None of the images should appear in your copy. Transcribe the data in full.

START Recorded data

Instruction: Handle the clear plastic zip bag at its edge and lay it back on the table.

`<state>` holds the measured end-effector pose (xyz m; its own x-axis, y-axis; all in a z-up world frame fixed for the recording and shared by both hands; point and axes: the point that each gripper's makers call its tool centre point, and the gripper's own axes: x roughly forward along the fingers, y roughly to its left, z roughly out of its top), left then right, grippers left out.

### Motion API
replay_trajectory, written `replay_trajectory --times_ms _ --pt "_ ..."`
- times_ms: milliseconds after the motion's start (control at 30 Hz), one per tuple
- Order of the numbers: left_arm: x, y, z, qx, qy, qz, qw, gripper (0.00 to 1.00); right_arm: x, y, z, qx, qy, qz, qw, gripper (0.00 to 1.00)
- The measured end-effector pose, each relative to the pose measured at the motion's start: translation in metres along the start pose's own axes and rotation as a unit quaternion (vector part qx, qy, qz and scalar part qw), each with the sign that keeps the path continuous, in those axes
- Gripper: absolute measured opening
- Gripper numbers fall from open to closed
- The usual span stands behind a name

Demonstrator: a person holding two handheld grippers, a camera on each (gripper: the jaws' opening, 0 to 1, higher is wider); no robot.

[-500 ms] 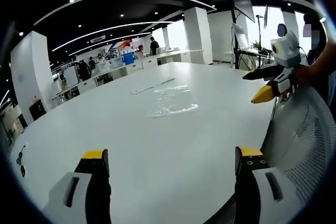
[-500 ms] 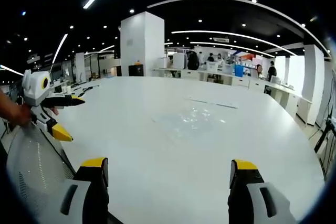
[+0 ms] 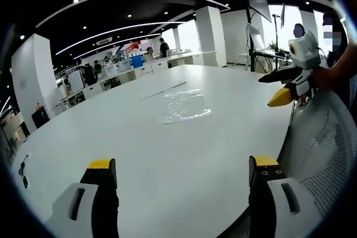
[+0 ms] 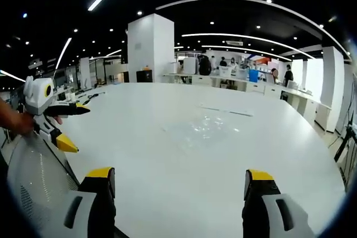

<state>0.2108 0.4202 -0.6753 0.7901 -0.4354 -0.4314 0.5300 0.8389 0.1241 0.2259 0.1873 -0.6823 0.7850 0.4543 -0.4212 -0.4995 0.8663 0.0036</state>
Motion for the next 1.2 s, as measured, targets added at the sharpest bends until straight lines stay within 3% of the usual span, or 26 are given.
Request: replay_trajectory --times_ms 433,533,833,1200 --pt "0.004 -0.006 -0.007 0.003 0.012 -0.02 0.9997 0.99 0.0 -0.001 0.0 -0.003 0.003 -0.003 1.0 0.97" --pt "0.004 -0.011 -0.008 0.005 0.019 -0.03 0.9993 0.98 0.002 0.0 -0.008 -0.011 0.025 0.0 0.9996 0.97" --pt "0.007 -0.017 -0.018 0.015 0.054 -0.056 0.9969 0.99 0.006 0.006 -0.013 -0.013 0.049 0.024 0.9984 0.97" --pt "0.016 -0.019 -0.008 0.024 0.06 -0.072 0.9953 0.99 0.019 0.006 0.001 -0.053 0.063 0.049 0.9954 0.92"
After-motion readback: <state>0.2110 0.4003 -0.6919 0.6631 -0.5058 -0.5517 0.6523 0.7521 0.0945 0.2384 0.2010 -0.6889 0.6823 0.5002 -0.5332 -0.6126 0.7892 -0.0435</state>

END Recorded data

# Result of the task
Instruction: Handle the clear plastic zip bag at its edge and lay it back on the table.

`<state>` holds the measured end-effector pose (xyz m; its own x-axis, y-axis; all in a z-up world frame fixed for the recording and shared by both hands; point and axes: the point that each gripper's makers call its tool centre point, and the gripper's own axes: x roughly forward along the fingers, y roughly to its left, z roughly out of its top), left then right, grippers left out.

### Motion API
replay_trajectory, written `replay_trajectory --times_ms _ --pt "_ ..."`
- times_ms: milliseconds after the motion's start (control at 30 Hz), one per tuple
- Order of the numbers: left_arm: x, y, z, qx, qy, qz, qw, gripper (0.00 to 1.00); right_arm: x, y, z, qx, qy, qz, qw, gripper (0.00 to 1.00)
- The measured end-effector pose, each relative to the pose measured at the motion's start: translation in metres along the start pose's own axes and rotation as a unit quaternion (vector part qx, qy, qz and scalar part qw), each with the sign that keeps the path continuous, in those axes
- Gripper: absolute measured opening
- Gripper numbers fall from open to closed
- The usual span stands behind a name

Demonstrator: a person holding two handheld grippers, a camera on each (gripper: the jaws' opening, 0 to 1, higher is wider); no robot.

[-500 ms] 
[-500 ms] 
[+0 ms] 
[+0 ms] 

<state>0.2108 0.4202 -0.6753 0.7901 -0.4354 -0.4314 0.5300 0.8389 0.1241 0.2259 0.1873 -0.6823 0.7850 0.4543 -0.4212 -0.4995 0.8663 0.0036</state>
Motion for the next 1.2 s, as measured, targets added at the sharpest bends until straight lines stay within 3% of the usual span, or 26 are given.
Request: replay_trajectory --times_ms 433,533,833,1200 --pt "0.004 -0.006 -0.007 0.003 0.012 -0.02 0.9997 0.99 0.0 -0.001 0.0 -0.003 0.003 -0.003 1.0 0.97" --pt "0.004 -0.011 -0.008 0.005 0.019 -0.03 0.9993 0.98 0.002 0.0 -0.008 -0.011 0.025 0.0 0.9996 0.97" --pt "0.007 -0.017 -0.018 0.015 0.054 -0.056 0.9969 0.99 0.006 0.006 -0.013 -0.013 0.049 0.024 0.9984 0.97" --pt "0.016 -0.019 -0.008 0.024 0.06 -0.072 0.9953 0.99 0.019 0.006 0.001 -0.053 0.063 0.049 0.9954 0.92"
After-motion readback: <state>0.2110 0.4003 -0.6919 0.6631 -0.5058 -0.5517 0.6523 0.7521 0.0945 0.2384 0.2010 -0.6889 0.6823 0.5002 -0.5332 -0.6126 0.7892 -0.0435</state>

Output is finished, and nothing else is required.